WHAT THIS TASK INVOLVES - Write the data out again, exactly as given.

[Start of Attachment]

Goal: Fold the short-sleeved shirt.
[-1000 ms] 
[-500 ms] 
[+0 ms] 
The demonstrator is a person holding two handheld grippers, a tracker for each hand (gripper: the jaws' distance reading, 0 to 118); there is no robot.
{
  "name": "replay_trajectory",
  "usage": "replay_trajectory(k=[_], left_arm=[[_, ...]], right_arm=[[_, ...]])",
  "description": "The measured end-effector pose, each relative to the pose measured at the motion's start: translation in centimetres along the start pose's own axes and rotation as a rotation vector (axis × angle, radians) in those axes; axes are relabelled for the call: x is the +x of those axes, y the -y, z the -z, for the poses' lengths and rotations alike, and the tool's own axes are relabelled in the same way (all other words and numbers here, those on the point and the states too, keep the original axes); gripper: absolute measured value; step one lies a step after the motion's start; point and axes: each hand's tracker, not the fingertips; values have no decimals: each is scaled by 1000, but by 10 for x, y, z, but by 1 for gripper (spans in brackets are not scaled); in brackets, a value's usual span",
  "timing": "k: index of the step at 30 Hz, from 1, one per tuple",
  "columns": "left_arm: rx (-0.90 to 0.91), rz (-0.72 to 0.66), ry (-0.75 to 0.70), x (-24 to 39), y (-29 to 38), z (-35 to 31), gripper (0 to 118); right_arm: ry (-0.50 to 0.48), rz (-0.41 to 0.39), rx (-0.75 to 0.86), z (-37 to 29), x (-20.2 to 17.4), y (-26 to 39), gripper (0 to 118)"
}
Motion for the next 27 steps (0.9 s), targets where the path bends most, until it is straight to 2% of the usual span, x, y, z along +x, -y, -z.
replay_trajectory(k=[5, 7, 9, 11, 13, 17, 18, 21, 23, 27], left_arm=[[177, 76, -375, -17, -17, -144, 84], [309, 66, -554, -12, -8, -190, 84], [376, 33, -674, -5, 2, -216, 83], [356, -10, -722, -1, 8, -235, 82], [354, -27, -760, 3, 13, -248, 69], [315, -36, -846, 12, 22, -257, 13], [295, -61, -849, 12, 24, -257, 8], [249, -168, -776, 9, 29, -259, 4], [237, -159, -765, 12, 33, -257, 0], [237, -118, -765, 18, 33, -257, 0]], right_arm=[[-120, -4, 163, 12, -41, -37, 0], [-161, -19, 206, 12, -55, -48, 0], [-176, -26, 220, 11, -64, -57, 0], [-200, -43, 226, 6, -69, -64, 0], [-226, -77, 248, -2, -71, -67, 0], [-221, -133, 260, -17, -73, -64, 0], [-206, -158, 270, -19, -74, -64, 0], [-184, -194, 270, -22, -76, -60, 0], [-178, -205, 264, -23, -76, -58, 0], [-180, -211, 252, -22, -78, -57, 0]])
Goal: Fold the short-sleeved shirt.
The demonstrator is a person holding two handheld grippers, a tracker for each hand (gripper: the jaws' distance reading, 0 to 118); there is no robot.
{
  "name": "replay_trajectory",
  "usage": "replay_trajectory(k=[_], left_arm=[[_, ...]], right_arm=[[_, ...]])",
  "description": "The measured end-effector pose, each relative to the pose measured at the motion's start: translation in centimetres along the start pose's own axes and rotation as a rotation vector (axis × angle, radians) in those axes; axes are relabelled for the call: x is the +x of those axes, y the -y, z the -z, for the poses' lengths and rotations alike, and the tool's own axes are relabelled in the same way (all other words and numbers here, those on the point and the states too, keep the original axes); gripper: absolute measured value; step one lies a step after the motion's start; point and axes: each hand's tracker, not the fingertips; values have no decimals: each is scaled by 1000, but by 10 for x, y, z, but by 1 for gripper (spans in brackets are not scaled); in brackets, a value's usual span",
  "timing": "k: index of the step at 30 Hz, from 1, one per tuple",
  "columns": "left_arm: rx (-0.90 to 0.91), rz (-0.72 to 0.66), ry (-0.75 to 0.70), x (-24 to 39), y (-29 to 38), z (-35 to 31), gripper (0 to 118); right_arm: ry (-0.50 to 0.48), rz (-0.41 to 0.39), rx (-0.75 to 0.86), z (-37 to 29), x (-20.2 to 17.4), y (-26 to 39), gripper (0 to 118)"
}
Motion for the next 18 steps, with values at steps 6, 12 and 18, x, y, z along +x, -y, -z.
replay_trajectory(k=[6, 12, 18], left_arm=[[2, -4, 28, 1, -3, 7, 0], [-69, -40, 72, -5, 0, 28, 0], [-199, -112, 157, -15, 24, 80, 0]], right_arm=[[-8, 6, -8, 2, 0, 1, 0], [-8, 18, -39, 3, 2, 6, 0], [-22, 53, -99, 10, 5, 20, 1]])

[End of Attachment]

WRITTEN REPLY -
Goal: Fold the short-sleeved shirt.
[-1000 ms] 
[-500 ms] 
[+0 ms] 
The demonstrator is a person holding two handheld grippers, a tracker for each hand (gripper: the jaws' distance reading, 0 to 118); there is no robot.
{
  "name": "replay_trajectory",
  "usage": "replay_trajectory(k=[_], left_arm=[[_, ...]], right_arm=[[_, ...]])",
  "description": "The measured end-effector pose, each relative to the pose measured at the motion's start: translation in centimetres along the start pose's own axes and rotation as a rotation vector (axis × angle, radians) in those axes; axes are relabelled for the call: x is the +x of those axes, y the -y, z the -z, for the poses' lengths and rotations alike, and the tool's own axes are relabelled in the same way (all other words and numbers here, those on the point and the states too, keep the original axes); gripper: absolute measured value; step one lies a step after the motion's start; point and axes: each hand's tracker, not the fingertips; values have no decimals: each is scaled by 1000, but by 10 for x, y, z, but by 1 for gripper (spans in brackets are not scaled); in brackets, a value's usual span",
  "timing": "k: index of the step at 30 Hz, from 1, one per tuple",
  "columns": "left_arm: rx (-0.90 to 0.91), rz (-0.72 to 0.66), ry (-0.75 to 0.70), x (-24 to 39), y (-29 to 38), z (-35 to 31), gripper (0 to 118); right_arm: ry (-0.50 to 0.48), rz (-0.41 to 0.39), rx (-0.75 to 0.86), z (-37 to 29), x (-20.2 to 17.4), y (-26 to 39), gripper (0 to 118)"
}
Motion for the next 27 steps (0.9 s), targets where the path bends most, until it is straight to 2% of the usual span, x, y, z along +x, -y, -z.
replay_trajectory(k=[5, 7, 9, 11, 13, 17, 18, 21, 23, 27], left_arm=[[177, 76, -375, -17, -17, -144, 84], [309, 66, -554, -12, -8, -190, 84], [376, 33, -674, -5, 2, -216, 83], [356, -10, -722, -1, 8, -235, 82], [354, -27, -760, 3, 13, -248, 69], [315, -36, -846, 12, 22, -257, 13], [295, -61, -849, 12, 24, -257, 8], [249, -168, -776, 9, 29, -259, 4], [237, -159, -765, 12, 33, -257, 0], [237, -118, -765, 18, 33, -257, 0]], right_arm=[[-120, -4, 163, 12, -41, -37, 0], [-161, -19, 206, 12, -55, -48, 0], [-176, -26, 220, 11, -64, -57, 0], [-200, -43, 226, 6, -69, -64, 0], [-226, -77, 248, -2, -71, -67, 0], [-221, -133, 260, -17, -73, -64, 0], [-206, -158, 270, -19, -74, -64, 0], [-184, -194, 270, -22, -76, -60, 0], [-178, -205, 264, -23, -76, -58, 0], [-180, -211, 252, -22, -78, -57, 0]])
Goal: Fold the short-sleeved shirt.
The demonstrator is a person holding two handheld grippers, a tracker for each hand (gripper: the jaws' distance reading, 0 to 118); there is no robot.
{
  "name": "replay_trajectory",
  "usage": "replay_trajectory(k=[_], left_arm=[[_, ...]], right_arm=[[_, ...]])",
  "description": "The measured end-effector pose, each relative to the pose measured at the motion's start: translation in centimetres along the start pose's own axes and rotation as a rotation vector (axis × angle, radians) in those axes; axes are relabelled for the call: x is the +x of those axes, y the -y, z the -z, for the poses' lengths and rotations alike, and the tool's own axes are relabelled in the same way (all other words and numbers here, those on the point and the states too, keep the original axes); gripper: absolute measured value; step one lies a step after the motion's start; point and axes: each hand's tracker, not the fingertips; values have no decimals: each is scaled by 1000, but by 10 for x, y, z, but by 1 for gripper (spans in brackets are not scaled); in brackets, a value's usual span",
  "timing": "k: index of the step at 30 Hz, from 1, one per tuple",
  "columns": "left_arm: rx (-0.90 to 0.91), rz (-0.72 to 0.66), ry (-0.75 to 0.70), x (-24 to 39), y (-29 to 38), z (-35 to 31), gripper (0 to 118); right_arm: ry (-0.50 to 0.48), rz (-0.41 to 0.39), rx (-0.75 to 0.86), z (-37 to 29), x (-20.2 to 17.4), y (-26 to 39), gripper (0 to 118)"
}
Motion for the next 18 steps, with values at steps 6, 12 and 18, x, y, z along +x, -y, -z.
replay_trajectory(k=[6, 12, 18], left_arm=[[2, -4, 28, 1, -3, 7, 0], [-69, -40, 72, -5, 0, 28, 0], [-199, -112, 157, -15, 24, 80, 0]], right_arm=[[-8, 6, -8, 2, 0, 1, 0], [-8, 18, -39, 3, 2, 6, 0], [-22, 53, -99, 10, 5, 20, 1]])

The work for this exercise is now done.